++++ DATASET EXCERPT
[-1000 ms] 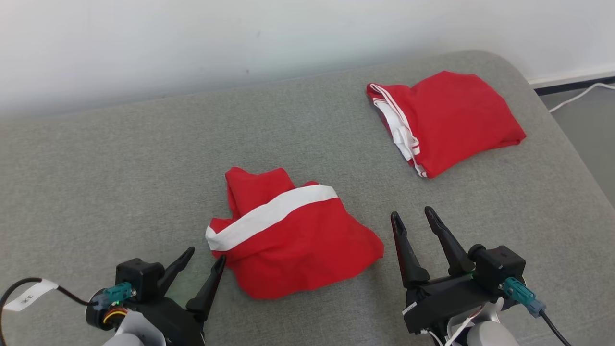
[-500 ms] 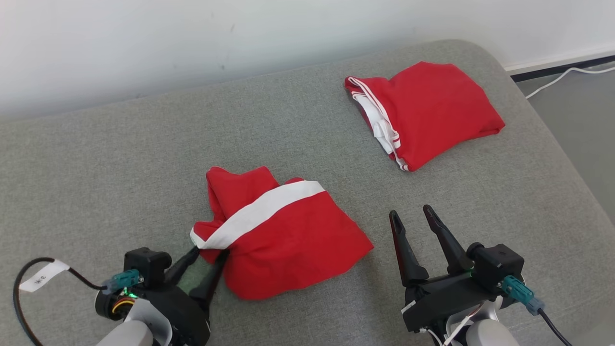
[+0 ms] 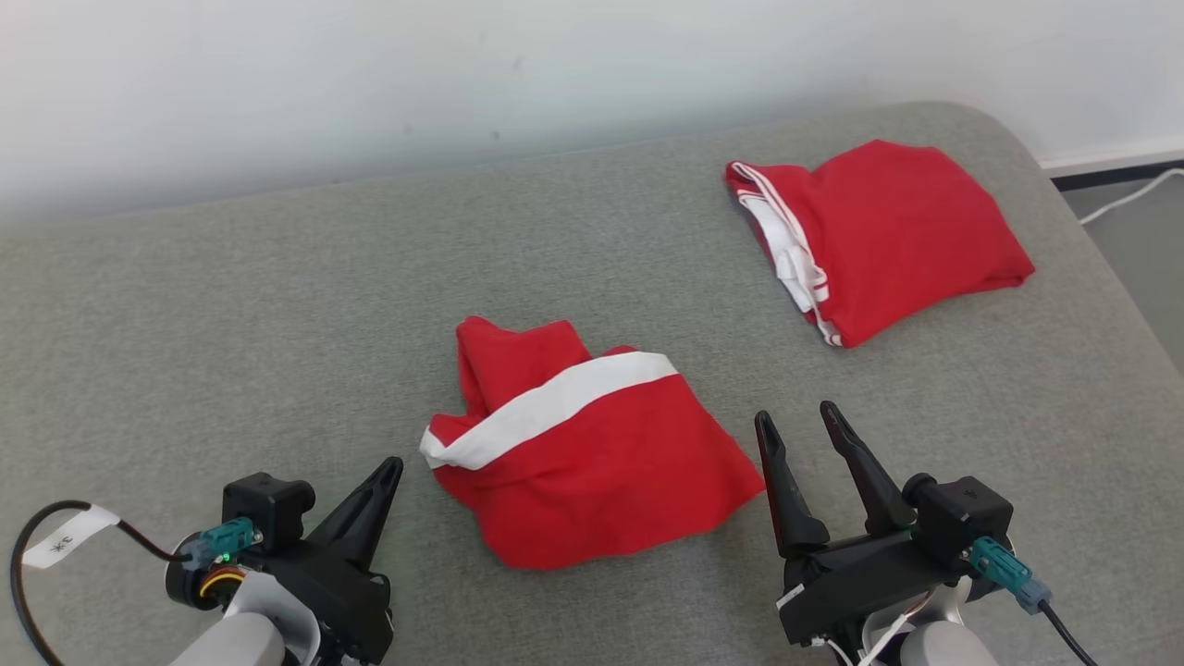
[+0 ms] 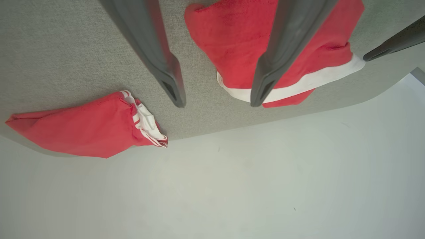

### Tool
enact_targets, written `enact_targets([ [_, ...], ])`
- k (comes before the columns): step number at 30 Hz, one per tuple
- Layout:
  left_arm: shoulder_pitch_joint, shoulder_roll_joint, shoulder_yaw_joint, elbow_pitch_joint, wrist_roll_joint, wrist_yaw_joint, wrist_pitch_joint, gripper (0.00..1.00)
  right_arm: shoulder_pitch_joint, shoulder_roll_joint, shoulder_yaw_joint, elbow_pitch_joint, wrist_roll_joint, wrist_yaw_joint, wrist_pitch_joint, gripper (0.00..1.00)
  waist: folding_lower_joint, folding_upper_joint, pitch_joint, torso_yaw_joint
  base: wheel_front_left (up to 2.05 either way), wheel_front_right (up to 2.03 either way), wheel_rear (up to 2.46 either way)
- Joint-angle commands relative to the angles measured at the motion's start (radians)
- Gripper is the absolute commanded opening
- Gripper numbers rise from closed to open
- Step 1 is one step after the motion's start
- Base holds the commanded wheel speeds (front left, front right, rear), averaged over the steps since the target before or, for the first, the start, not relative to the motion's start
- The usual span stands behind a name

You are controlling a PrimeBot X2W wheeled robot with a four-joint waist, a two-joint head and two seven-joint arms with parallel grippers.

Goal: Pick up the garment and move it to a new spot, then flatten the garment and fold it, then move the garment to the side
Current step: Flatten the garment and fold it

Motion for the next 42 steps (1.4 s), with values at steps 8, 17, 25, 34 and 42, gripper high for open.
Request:
enact_targets([
  [8, -0.007, 0.018, -0.019, -0.027, 0.036, 0.026, 0.008, 1.00, 0.004, -0.003, 0.001, 0.000, 0.002, -0.001, 0.001, 1.00, 0.0000, 0.0000, -0.001, 0.018, 0.00, 0.00, 0.00],
  [17, -0.029, 0.043, -0.040, -0.077, 0.059, 0.037, 0.046, 1.00, -0.002, -0.001, 0.006, 0.004, 0.007, -0.001, -0.001, 1.00, 0.0000, 0.0000, 0.004, -0.001, 0.00, 0.00, 0.00],
  [25, -0.059, 0.051, -0.059, -0.073, 0.078, 0.032, 0.068, 1.00, -0.015, -0.002, 0.005, 0.011, 0.011, -0.001, -0.007, 1.00, 0.0000, 0.0000, 0.019, -0.044, 0.00, 0.00, 0.00],
  [34, -0.091, 0.037, -0.084, -0.026, 0.082, 0.002, 0.089, 1.00, -0.023, 0.000, 0.010, 0.021, 0.012, -0.001, -0.014, 1.00, 0.0000, 0.0000, 0.030, -0.086, 0.00, 0.00, 0.00],
  [42, -0.097, 0.009, -0.084, 0.034, 0.072, -0.012, 0.048, 0.00, -0.008, 0.002, -0.004, 0.026, 0.002, -0.001, -0.022, 1.00, 0.0000, 0.0000, 0.024, -0.078, 0.00, 0.00, 0.00],
])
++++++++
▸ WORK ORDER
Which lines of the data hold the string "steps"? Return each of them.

▸ RESULT OF THIS TASK
- Base holds the commanded wheel speeds (front left, front right, rear), averaged over the steps since the target before or, for the first, the start, not relative to the motion's start
Motion for the next 42 steps (1.4 s), with values at steps 8, 17, 25, 34 and 42, gripper high for open.

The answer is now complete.